- Born: 21 January 1961 Montreal, Quebec, Canada
- Died: June 15, 2024 (aged 63) Montreal, Quebec, Canada
- Occupations: Film and television director
- Years active: 1997–2024

= Érik Canuel =

Canadian film and television director (1961–2024)

Érik Canuel (January 21, 1961 – June 15, 2024) was a Canadian film and television director from Montreal, Quebec.

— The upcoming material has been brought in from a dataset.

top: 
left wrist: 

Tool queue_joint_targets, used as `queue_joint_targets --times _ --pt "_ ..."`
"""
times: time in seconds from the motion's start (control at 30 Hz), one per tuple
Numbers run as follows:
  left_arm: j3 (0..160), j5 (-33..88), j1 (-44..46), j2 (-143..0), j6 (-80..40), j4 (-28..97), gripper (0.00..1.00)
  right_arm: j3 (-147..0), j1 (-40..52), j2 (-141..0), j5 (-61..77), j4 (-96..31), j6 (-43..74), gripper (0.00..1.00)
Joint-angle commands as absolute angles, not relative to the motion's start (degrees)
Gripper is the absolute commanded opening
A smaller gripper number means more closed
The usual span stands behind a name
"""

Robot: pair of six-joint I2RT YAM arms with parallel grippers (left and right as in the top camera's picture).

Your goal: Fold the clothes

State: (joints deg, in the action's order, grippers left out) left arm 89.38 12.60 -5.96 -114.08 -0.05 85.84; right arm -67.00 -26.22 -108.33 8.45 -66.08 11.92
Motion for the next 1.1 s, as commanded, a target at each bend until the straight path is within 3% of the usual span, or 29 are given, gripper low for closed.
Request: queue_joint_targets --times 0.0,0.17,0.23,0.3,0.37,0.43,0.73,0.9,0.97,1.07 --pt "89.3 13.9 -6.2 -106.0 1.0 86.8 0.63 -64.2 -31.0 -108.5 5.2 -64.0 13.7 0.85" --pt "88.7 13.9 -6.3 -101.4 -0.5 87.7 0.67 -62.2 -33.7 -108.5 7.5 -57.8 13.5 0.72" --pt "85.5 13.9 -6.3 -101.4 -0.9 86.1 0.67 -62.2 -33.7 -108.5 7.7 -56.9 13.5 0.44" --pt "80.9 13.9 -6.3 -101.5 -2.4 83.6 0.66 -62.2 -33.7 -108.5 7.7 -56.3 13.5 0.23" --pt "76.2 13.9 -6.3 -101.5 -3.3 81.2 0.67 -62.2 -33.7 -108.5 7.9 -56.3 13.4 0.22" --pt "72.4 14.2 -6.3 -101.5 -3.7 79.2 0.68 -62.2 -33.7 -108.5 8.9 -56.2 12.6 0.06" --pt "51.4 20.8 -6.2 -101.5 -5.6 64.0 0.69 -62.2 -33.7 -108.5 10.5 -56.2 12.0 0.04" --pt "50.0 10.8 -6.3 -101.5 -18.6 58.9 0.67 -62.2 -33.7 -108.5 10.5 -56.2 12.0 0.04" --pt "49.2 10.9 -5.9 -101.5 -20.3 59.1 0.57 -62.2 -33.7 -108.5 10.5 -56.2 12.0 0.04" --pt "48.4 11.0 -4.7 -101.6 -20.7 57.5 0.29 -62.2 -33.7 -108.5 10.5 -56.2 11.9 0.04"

Canuel, the son of actor Yvan Canuel, began his career in the mid-1980s making music videos for such artists as Paul Piché, Sass Jordan, Norman Iceberg, Vilain Pingouin and Sylvain Cossette. After shooting a number of TV commercials, several of them award-winners, he worked as a director on the television series Big Wolf on Campus, for the Fox network, and The Hunger, broadcast on Showtime and The Movie Network.

In 2000, his IMAX film Hemingway: A Portrait won a Genie Award for best short documentary, as well as the Maximum Image Award for best 2D film at the Miami Aventura Imax Days. Canuel also directed Matthew Blackheart: Monster Smasher in 2000, The Pig's Law (La Loi du cochon) in 2001, Red Nose (Nez rouge) in 2003, The Last Tunnel (Le Dernier Tunnel) in 2004, The Outlander (Le Survenant) in 2005. His best-known film was the bilingual English-French comedy Bon Cop, Bad Cop in 2006, about a francophone detective and an anglophone detective forced to work together on a case. This film received numerous nominations and awards.

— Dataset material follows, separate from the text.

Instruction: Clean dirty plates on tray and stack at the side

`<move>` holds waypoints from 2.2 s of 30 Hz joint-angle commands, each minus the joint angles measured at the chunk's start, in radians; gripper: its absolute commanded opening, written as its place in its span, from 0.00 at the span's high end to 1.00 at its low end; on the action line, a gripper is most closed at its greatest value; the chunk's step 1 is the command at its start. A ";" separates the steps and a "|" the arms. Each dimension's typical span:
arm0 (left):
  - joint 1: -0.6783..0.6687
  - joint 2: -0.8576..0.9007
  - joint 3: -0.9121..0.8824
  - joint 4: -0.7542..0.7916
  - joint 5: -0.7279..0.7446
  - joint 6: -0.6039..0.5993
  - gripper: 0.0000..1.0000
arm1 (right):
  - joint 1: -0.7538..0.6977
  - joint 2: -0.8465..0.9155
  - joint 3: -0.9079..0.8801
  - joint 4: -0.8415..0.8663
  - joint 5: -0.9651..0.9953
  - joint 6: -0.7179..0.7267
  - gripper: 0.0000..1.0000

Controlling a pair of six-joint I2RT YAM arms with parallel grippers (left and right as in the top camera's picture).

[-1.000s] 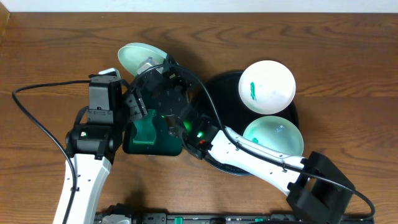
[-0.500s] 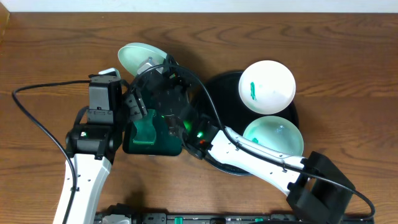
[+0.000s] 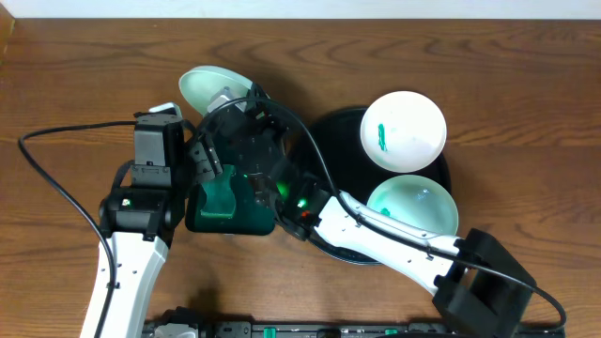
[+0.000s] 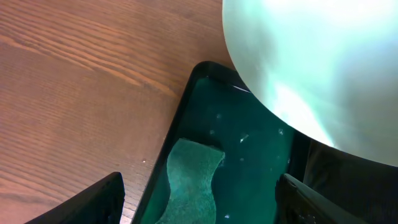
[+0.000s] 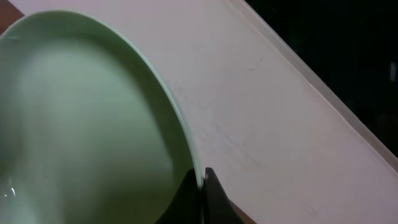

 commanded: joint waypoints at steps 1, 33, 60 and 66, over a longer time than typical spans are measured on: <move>0.002 0.006 0.025 0.000 -0.023 0.002 0.22 | 0.016 -0.003 0.015 0.003 0.017 0.009 0.99; 0.002 0.006 0.025 0.000 -0.023 0.002 0.22 | -0.106 -0.003 0.015 -0.491 -0.126 0.785 0.99; 0.002 0.006 0.025 0.000 -0.023 0.002 0.22 | -0.368 -0.290 0.015 -0.735 -0.274 0.991 0.99; 0.002 0.006 0.025 0.000 -0.023 0.002 0.22 | -0.511 -0.324 0.015 -0.826 -0.428 1.001 0.99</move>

In 2010, Canuel directed the episode "Fa la Erica" (season 3, ep. 11) of the TV series Being Erica. In 2016, he directed a segment of the collective film 9 (9, le film).

In 2020, Canuel directed the last four episodes entitled "Collapse", "Orphans", "Relapse" and "The Only Way Out Is Through" of the first season of the TV series Transplant.

He often made cameo appearances in his own films.

Canuel died of plasma cell leukemia on June 15, 2024, at the age of 63.